Petr Nekoranec, originaire de République Tchèque, s'exprime pleinement dans un registre de haute-contre à la française pour interpréter David. Certes, son français reste à travailler et les passages rapides perdent en justesse, mais l'essentiel de sa prestation est marquée par son agilité et sa vigueur dans la zone du passage aigu, si délicat et y traduisant pourtant la résolution du héros : à vaincre si besoin, mais toujours pour aimer et chercher la concorde. Il la trouve assurément vocalement, avec de tendres couleurs, culminant sur la fin du drame où, pourtant couronné, il exprime avec des nuances infinies sa tristesse d'avoir tout perdu (ayant perdu Jonathas).
Dans un choix mystérieux de couleurs flashy, David est habillé en rouge, Jonathas en jaune. C'est pourtant vocalement que leurs couleurs et leurs tendres ardeurs se marient véritablement, la soprano Gwendoline Blondeel rejoignant Petr Nekoranec dans ses aspirations vers les aigus. À l'héroïsme tendre de celui-ci répondent les lumières vocales de celle-là, s'élevant avec détermination, concentrées en un laser sonore avec des fins de phrases finement et intensément vibrées.
Étienne Bazola en Joabel (général israélite) manque d'abord de souffle mais non pas de vigueur, y compris dans les aigus. Ils se montre bientôt bien plus à l'aise, d'autant que le diapason baisse, lui permettant de déployer justesse et pleine projection.
Alex Rosen incarne deux personnages pourtant opposés par l'histoire : Achis le roi des Philistins et l’Ombre de Samuel (prophète, prédécesseur de Saül). Il doit forcer et noircir la voix pour atteindre ses graves qui s'expriment néanmoins avec vigueur. Le médium est bien plus vibrant et souple, d'autant que le vibrato haché s'y homogénéise.

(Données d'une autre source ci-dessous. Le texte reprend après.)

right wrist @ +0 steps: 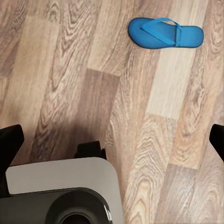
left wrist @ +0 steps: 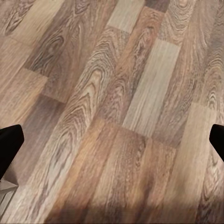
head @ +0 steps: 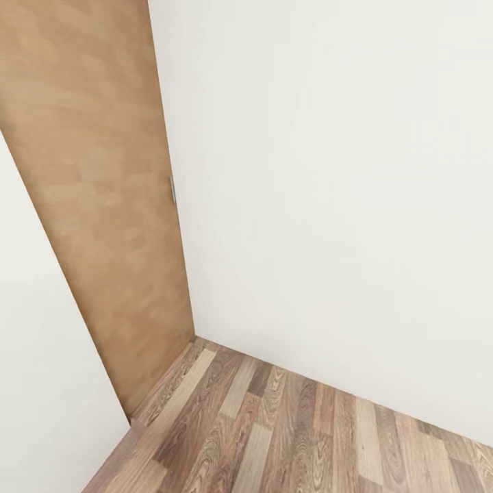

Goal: In the bedroom, move the book from the bed onto either nightstand, and place the two sandals side by side next to the bed.

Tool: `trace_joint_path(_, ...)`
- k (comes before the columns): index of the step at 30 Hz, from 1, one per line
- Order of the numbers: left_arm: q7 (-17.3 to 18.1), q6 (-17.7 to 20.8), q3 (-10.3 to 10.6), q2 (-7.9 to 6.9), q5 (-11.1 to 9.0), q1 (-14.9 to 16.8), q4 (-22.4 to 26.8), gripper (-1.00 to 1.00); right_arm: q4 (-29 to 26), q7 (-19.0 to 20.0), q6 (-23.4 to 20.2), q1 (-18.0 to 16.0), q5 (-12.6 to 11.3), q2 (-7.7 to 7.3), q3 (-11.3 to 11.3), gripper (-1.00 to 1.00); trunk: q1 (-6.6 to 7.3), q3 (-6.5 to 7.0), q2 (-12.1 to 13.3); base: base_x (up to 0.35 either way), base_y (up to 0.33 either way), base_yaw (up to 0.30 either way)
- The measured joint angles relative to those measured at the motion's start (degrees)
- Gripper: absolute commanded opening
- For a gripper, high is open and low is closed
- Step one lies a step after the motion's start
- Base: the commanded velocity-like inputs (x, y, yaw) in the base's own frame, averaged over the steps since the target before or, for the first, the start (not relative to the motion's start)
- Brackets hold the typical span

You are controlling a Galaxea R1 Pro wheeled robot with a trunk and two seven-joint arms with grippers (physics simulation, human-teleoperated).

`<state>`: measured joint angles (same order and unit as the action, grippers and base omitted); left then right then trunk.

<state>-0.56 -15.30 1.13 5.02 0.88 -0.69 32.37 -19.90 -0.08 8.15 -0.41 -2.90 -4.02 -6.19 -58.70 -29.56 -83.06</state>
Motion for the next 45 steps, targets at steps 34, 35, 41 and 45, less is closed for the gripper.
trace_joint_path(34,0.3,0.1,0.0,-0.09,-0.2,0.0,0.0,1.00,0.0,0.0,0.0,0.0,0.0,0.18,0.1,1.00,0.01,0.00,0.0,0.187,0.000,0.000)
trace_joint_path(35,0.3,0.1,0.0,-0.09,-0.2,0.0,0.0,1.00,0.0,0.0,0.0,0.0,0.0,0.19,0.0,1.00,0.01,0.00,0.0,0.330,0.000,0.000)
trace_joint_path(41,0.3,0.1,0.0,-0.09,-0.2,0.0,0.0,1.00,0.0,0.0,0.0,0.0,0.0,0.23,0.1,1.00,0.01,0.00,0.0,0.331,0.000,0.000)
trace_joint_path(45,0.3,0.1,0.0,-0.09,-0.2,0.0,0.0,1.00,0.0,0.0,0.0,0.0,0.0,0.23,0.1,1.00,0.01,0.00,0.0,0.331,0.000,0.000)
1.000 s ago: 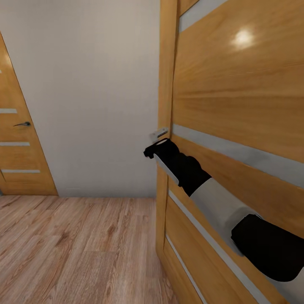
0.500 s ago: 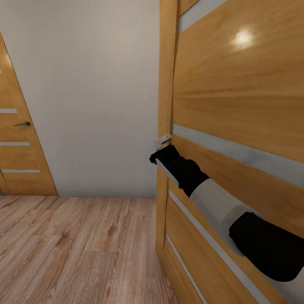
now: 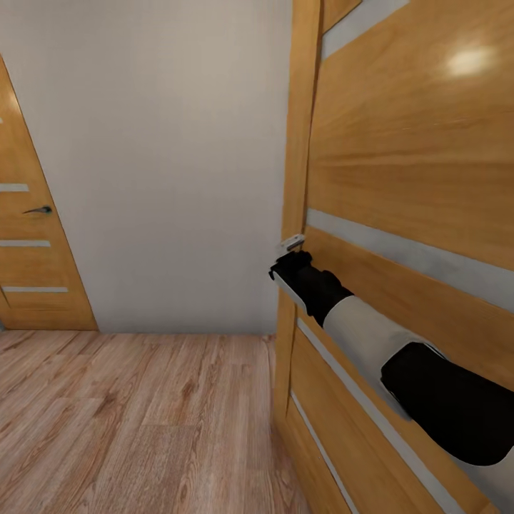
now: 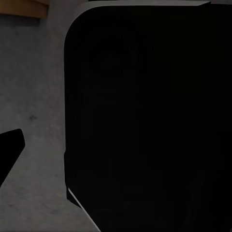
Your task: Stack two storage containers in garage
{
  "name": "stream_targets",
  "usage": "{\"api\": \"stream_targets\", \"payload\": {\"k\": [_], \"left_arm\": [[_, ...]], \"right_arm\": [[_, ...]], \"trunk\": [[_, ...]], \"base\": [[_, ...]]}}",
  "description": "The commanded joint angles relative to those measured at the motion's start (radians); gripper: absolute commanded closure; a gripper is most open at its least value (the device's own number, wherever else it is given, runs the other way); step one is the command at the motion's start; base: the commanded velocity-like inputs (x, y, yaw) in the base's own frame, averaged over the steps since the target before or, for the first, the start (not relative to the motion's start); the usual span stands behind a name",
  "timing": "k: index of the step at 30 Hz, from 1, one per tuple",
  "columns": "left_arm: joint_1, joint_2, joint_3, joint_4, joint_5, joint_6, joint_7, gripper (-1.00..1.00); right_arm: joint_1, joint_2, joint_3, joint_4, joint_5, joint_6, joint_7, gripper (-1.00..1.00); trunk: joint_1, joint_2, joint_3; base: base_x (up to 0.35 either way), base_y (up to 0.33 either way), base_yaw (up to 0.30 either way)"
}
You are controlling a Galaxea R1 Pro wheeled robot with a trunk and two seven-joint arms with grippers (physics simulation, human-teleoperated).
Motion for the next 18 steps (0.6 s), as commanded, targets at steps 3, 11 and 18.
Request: {"api": "stream_targets", "payload": {"k": [3,11,18], "left_arm": [[0.000,0.000,0.001,-0.001,0.006,-0.001,0.001,-1.00],[0.000,0.000,0.001,-0.001,0.006,-0.002,-0.001,-1.00],[0.000,0.000,0.001,-0.001,0.006,-0.002,0.000,-1.00]], "right_arm": [[-0.008,0.000,0.004,0.014,0.001,-0.001,-0.012,-1.00],[-0.009,0.000,0.000,-0.052,-0.004,0.005,-0.013,-1.00],[-0.008,0.000,-0.007,-0.100,-0.010,0.006,0.016,-1.00]], "trunk": [[0.000,0.000,-0.001],[0.000,0.000,-0.001],[0.000,0.000,-0.001]], "base": [[0.000,0.000,0.000],[0.000,0.000,0.000],[0.000,0.000,0.000]]}}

Le théâtre de Caen résonne encore longtemps des souffrances de David et Jonathas et Saül, et les spectateurs applaudissent et rappellent très chaleureusement l'ensemble des artistes. L'intensité de cette tragique histoire aura ainsi pris chair -et voix- continuant de hanter le vieux roi Saül et notre humanité : un fantôme qui revit, et c'est exactement ce qu'il adviendra à cette production qui part désormais en tournée, à Nancy, au Théâtre des Champs-Élysées, au Luxembourg mais aussi à l'Opéra de Lille qui avait dû le déprogrammer, avant de pouvoir le sauver, de la Saison Fantôme des opéras.